You can also check out the logs
$ fargate task logs web
fargate/web/2912399f-e5a2-4504-a9e5-730f3a019bb8 <redacted> - - [08/Jun/2020:09:29:43 +0000] "GET / HTTP/1.1" 200 612 "-" "curl/7.64.0" "-"
Once you are done, destroy/close the task by using
$ fargate task stop web
Services
An additional step is required to deploy Fargate services. First you need to create a load balancer.
$ fargate lb create mylb --port 80
[i] Created load balancer mylb
Next, deploy the container as a Fargate service and assign it to the load balancer at port 80.
$ fargate service create myapp --image nginx:latest --lb mylb --port 80
[i] Created service myapp
Check out the running container and its ip address, and test out the endpoint
$ fargate service ps myapp
ID IMAGE STATUS RUNNING IP CPU MEMORY
8cb7ea13-2f5f-4deb-89d9-fb955b26b2d2 nginx:latest running 1m8s <redacted> 256 512
$ curl <readacted>
<!DOCTYPE html>
<html>
<head>
<title>Welcome to nginx!</title>
...
Destroying the Fargate service is slightly more involved. You would need to scale down the container instances before deleting both the service and its load balancer.

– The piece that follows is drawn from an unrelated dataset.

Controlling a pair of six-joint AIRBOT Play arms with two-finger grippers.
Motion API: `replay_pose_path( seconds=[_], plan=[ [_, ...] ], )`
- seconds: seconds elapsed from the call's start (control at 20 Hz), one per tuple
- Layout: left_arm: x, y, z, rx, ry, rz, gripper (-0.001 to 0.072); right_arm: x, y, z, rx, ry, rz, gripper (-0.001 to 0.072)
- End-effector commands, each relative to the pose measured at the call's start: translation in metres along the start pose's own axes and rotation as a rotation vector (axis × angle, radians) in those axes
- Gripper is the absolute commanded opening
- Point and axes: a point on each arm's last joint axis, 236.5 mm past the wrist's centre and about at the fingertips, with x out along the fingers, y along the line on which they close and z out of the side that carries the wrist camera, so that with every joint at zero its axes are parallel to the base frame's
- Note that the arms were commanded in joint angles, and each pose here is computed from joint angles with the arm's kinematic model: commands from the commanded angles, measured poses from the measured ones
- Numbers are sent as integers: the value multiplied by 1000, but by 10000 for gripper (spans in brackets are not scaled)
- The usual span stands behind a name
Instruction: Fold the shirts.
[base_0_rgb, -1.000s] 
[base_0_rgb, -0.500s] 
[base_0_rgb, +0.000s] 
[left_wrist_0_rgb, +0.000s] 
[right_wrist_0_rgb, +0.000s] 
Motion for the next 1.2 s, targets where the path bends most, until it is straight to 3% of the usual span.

$ fargate service scale myapp 0
[i] Scaled service myapp to 0
$ fargate service destroy myapp
[i] Destroyed service myapp
$ fargate lb destroy mylb
[i] Destroyed load balancer mylb
Caveat
Please note (again) that this project uses a forked version of the AWS Fargate CLI that has several issues fixed.
Summary
So, what have we deployed so far?
The Fargate CLI by default uses the fargate
ECS cluster as well as the fargate-default
security group for deploying container applications. If these are not available, the CLI sets and creates these entities.
We have created a Fargate Service (myapp
) and a load balancer (mylb
) for incoming traffic that will support load balancing against a cluster of containers. We have also create a single Fargate Task (web
) which is actually a 1 time job execution.
And all of this is done in a containerized development environment within Visual Studio Code!
Feel free to take a look at how this has been set up in .devcontainer/devcontainer.json
and Dockerfile
of the project (Java/Node).
Hopefully this helps you try out AWS Fargate (it really helped me) and to see how VS Code development container environment helps new individuals to the project get productive immediately.
Feedback is always welcome in the comment section.